> **Assignment**: One range is to be output from the listing below, exactly as written: the line with "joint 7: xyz" to the line with "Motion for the", both kept.

> **Data extract**:

···

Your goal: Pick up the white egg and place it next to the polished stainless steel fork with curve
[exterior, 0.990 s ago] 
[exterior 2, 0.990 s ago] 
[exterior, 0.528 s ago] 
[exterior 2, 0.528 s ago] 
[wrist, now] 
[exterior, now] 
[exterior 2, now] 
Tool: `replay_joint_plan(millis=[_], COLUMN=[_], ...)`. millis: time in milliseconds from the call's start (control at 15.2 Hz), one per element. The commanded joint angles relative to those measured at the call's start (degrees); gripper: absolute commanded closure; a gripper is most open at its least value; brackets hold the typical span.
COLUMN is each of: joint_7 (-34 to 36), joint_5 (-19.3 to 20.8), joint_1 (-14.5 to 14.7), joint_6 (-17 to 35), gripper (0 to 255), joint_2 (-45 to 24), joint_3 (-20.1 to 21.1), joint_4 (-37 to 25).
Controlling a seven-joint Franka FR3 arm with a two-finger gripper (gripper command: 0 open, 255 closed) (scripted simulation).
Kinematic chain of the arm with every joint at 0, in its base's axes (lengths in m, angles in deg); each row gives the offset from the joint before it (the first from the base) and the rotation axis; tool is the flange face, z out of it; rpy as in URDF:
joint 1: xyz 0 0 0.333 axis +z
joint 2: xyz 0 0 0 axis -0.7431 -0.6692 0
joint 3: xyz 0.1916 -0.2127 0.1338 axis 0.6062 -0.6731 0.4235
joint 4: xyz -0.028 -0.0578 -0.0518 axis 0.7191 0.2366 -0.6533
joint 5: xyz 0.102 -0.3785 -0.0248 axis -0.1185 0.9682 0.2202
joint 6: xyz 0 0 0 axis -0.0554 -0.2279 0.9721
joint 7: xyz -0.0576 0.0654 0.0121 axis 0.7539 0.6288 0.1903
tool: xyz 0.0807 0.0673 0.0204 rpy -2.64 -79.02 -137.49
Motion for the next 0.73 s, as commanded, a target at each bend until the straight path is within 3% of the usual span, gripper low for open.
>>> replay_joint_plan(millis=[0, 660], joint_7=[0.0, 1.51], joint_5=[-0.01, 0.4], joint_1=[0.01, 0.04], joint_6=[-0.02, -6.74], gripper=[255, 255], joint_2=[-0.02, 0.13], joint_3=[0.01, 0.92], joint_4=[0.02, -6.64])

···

> **Your solution**:
joint 7: xyz -0.0576 0.0654 0.0121 axis 0.7539 0.6288 0.1903
tool: xyz 0.0807 0.0673 0.0204 rpy -2.64 -79.02 -137.49
Motion for the next 0.73 s, as commanded, a target at each bend until the straight path is within 3% of the usual span, gripper low for open.

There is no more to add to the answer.